Now, by scaling the predicted measurement anomalies and the innovations according to

\begin{aligned} \widehat{{\mathbf {S}}}&= {\mathbf {C}}_\textit{dd}^{-{\scriptscriptstyle \frac{1}{2}}} {\mathbf {S}}, \end{aligned}
(8.58)
\begin{aligned} \widehat{{\mathbf {D}}}&= {\mathbf {C}}_\textit{dd}^{-{\scriptscriptstyle \frac{1}{2}}} \big ({\mathbf {D}}- {\mathbf {H}}{\mathbf {Z}}\big ) , \end{aligned}
(8.59)

and with some algebra, Eq. (13.5) becomes

\begin{aligned} {\mathbf {Z}}^\mathrm {a}= {\mathbf {Z}}^\mathrm {f}+ {\mathbf {A}}\widehat{{\mathbf {S}}}^\mathrm {T}\big (\widehat{{\mathbf {S}}} \widehat{{\mathbf {S}}}^\mathrm {T}+ {\mathbf {I}}\big )^{-1} \widehat{{\mathbf {D}}}, \end{aligned}
(8.60)

and using the Woodbury identity,

\begin{aligned} {\mathbf {Z}}^\mathrm {a}= {\mathbf {Z}}^\mathrm {f}+ {\mathbf {A}}\big (\widehat{{\mathbf {S}}}^\mathrm {T}\widehat{{\mathbf {S}}} + {\mathbf {I}}\big )^{-1} \widehat{{\mathbf {S}}}^\mathrm {T}\widehat{{\mathbf {D}}}. \end{aligned}
(8.61)

Typically, high numerical costs are associated with establishing $${\mathbf {C}}_\textit{dd}^{\scriptscriptstyle \frac{1}{2}}$$ and the associated rescalings in Eqs. (8.58) and (8.59), which are both $$\mathcal {O}(m^2N)$$ operations.
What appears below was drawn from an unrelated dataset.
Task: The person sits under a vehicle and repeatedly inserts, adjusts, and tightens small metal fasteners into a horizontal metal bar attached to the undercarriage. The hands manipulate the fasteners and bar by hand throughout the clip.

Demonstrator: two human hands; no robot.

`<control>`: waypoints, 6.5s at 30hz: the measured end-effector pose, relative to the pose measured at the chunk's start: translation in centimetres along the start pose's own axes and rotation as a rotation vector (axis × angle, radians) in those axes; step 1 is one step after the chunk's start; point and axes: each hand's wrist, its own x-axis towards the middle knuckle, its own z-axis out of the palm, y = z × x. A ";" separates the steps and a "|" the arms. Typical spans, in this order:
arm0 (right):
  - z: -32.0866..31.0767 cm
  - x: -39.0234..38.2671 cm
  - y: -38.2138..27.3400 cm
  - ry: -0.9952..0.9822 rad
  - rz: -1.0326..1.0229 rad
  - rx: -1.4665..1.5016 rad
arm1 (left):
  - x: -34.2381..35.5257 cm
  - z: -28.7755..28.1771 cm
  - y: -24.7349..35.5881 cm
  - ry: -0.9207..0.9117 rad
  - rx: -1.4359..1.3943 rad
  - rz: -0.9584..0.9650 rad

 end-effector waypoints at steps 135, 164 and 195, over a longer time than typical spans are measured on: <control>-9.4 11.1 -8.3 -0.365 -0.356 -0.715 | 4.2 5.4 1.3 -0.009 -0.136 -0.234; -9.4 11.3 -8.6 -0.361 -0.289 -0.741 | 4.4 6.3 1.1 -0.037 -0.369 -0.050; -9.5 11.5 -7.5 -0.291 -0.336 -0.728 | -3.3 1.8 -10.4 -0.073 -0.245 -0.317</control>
Additionally, $${\mathbf {C}}_\textit{dd}^{\scriptscriptstyle \frac{1}{2}}$$ needs to be of full rank or a formulation based on pseudo inverses must be employed. Thus, the discussion in this section justifies using the ensemble subspace projection scheme in Eq. (8.52) for computing updates consistently at the cost of $$\mathcal {O}(mN^2)$$, while taking measurement error-correlations into account.